● Problem statement
Retype all of the material exactly, leaving no line out.

● Recorded information
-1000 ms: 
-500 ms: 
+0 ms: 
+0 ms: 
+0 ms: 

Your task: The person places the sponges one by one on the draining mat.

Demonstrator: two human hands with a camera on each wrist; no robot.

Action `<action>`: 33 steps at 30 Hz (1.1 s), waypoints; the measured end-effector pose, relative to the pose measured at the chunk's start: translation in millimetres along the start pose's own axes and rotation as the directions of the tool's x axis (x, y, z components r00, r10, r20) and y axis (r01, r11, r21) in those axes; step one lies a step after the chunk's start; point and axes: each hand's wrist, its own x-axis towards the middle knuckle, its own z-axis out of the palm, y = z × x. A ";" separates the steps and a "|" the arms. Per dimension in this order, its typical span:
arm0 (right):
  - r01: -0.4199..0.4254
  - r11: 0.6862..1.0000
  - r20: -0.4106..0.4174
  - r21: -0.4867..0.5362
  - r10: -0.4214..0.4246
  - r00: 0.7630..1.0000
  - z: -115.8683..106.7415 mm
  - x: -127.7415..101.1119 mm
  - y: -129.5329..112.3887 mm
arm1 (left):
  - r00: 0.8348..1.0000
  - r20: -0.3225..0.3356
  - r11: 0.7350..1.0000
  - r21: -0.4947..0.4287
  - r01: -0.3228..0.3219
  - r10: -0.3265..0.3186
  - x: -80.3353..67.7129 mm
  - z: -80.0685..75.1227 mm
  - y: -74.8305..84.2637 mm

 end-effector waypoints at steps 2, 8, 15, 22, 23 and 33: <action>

● Response to this task
-1000 ms: 
-500 ms: 
+0 ms: 
+0 ms: 
+0 ms: 

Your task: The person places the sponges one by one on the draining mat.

Demonstrator: two human hands with a camera on each wrist; no robot.

Action `<action>`: 33 steps at 30 Hz (1.1 s), waypoints; the measured end-effector pose, relative to the pose measured at the chunk's start: translation in millimetres along the start pose's own axes and rotation as the directions of the tool's x axis (x, y, z components r00, r10, r20) and y axis (r01, r11, r21) in those axes; step one lies a step after the chunk's start; point and axes: each hand's wrist, its own x-axis towards the middle knuckle, its own z-axis out of the palm, y = z × x. A ";" separates the steps and a "|" the arms. Per dimension in this order, its typical span:
arm0 (right):
  - r01: -0.4199..0.4254
  - r11: 0.6862..1.0000
  - r20: -0.4106..0.4174
  - r21: -0.4867..0.5362
  - r10: -0.4214..0.4246
  - r00: 0.7630..1.0000
  - z: -115.8683..106.7415 mm
  - x: -127.7415..101.1119 mm
  - y: -129.5329..112.3887 mm
arm1 (left):
  - r00: 0.8348..1.0000
  - r20: -0.3225..0.3356
  - r11: 0.7350..1.0000
  - r21: -0.4947..0.4287
  - r01: -0.3228..0.3219
  - r10: -0.3265..0.3186
  - x: -80.3353..67.7129 mm
  - z: -80.0685..75.1227 mm
  - y: -74.8305..84.2637 mm

 end-effector waypoints at steps 2, 8, 15, 22, 23 and 33: <action>

No further output is required for this answer.